### TASK TO CARRY OUT
Please write out, exactly, every line of the listing from its first line through the one that includes "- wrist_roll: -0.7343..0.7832".

+--

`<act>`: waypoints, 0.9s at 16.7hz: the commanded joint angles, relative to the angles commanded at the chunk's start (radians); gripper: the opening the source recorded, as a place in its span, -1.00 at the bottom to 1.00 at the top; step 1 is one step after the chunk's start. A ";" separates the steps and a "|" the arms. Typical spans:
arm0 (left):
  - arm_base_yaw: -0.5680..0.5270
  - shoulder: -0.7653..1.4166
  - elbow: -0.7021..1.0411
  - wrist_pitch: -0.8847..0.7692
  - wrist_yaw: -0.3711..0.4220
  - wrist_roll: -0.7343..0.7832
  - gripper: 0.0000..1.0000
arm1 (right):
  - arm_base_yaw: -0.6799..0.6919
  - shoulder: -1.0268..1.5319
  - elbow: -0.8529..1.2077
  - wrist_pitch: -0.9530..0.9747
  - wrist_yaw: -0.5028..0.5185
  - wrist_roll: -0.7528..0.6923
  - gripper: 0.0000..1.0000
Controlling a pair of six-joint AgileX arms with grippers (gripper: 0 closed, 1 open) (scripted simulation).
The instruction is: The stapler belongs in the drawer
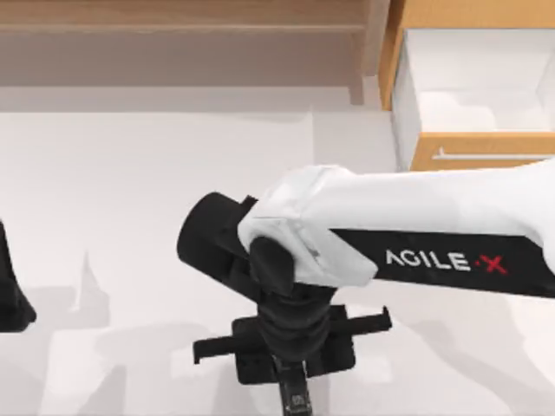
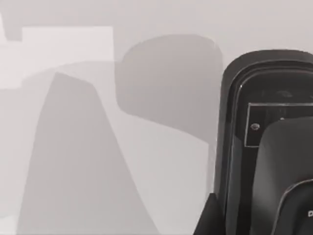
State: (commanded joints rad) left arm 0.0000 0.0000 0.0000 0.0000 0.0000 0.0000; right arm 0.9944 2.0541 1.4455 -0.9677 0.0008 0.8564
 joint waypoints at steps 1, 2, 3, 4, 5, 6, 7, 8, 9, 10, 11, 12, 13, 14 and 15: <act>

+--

### SOLUTION FOR THIS EXERCISE
`<act>`: waypoints, 0.9s at 16.7hz: the commanded joint angles, relative to the angles commanded at the chunk's start (radians); gripper: the opening the source recorded, as a place in its span, -1.00 at the bottom to 1.00 at the top; step 1 is one step after the chunk's start. A ";" separates the steps and a "|" the arms. Typical spans:
arm0 (left):
  - arm_base_yaw: -0.5680..0.5270
  - shoulder: -0.7653..1.4166
  - elbow: -0.7021..1.0411
  - wrist_pitch: -0.8847..0.7692
  - wrist_yaw: -0.3711..0.4220
  - wrist_roll: -0.7343..0.7832

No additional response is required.